W3. It would be great if the authors could evaluate the performance on insightful metrics like Lyapunov spectrum. And including discussion on recent related works (e.g., https://arxiv.org/pdf/2304.12865.pdf) should be necessary.

W4. If the primary goal is representation learning, I feel that discussions and comparisons related to popular representation learning methods (e.g., contrastive learning) should be discussed and included.

问题

Q1. I am curious about the empirical performance of the results concerning different hyperparameters, particularly the value of $r$ .

Q2. Additionally, what would be the loss for the OLS estimator of the transfer operator across different datasets? It would be concerning if the performance is highly sensitive to the value of $r$ .

Q3. For the dynamical data, i.e., the 2D fluid flow and the molecular dynamics, it would be beneficial if the authors could provide the visualizations of the dynamics.

伦理问题详情

N/A

2023-11-15

We gratefully thank the reviewer for their review and comments, which we now address.

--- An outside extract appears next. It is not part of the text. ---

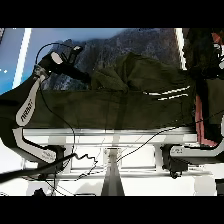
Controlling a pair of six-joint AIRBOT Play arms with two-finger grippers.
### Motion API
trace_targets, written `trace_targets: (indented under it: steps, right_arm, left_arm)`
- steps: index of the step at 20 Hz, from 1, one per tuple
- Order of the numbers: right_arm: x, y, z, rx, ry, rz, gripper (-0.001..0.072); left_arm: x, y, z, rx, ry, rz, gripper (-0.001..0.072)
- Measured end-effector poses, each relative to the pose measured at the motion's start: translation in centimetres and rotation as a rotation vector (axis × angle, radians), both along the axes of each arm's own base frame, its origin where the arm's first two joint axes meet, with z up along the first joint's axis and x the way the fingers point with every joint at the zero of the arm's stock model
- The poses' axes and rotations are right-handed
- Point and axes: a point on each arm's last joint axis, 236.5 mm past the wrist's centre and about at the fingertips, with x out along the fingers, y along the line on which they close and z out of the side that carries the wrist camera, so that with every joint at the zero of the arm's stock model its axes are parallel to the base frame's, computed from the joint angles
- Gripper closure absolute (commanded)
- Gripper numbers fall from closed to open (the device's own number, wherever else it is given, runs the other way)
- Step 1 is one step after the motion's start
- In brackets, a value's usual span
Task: Fold the clothes and pants, and hang the long-sleeved shirts on hangers.
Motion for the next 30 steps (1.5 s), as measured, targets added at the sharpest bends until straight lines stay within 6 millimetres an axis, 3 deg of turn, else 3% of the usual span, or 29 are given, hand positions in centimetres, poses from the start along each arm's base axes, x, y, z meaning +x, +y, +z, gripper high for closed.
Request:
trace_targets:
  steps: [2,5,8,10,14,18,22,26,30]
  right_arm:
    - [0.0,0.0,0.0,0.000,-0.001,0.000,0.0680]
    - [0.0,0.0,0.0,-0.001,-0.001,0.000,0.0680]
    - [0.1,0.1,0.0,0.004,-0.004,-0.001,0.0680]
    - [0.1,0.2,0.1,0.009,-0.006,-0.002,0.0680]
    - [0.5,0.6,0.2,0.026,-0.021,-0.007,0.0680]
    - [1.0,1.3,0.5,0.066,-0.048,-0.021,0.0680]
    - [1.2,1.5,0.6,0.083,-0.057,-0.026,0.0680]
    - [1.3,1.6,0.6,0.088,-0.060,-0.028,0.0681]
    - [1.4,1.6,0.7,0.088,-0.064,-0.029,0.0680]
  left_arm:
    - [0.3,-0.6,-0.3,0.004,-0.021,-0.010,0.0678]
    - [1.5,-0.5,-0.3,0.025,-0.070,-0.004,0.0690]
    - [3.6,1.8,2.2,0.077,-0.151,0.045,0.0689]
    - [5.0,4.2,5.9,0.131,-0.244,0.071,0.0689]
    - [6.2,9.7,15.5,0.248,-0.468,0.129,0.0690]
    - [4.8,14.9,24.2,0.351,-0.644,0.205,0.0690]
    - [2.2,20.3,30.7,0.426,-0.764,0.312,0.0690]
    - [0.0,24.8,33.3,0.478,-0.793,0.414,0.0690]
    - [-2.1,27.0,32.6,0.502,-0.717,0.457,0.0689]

W1. We recall that, among the baselines we analyze, both KernelDMD, DMD, DynamicalAE and ConsistentAE learn the transfer operator in a single step. Indeed, the first two do not require to pre-learn a representation, while the latter two optimize a sum of losses encompassing both representation (i.e. the reconstruction error of the AE) and dynamics. As explained in Sect. 2, and specifically in the paragraph “Learning transfer operators”, off-the-shelf representations often used alongside DMD-alike methods are detrimental in that they induce metric distortion as well as representation biases. In contrast, DPNets are designed to mitigate these effects. Further, the discussion around Eq. (3) entails that for all compact transfer operators, the cumulative error of DPNets plus consistent operator regression is controlled; This is also what we empirically show in every experiment. Does the reviewer agree on this point? We’d be happy to clarify any aspect of our response if needed.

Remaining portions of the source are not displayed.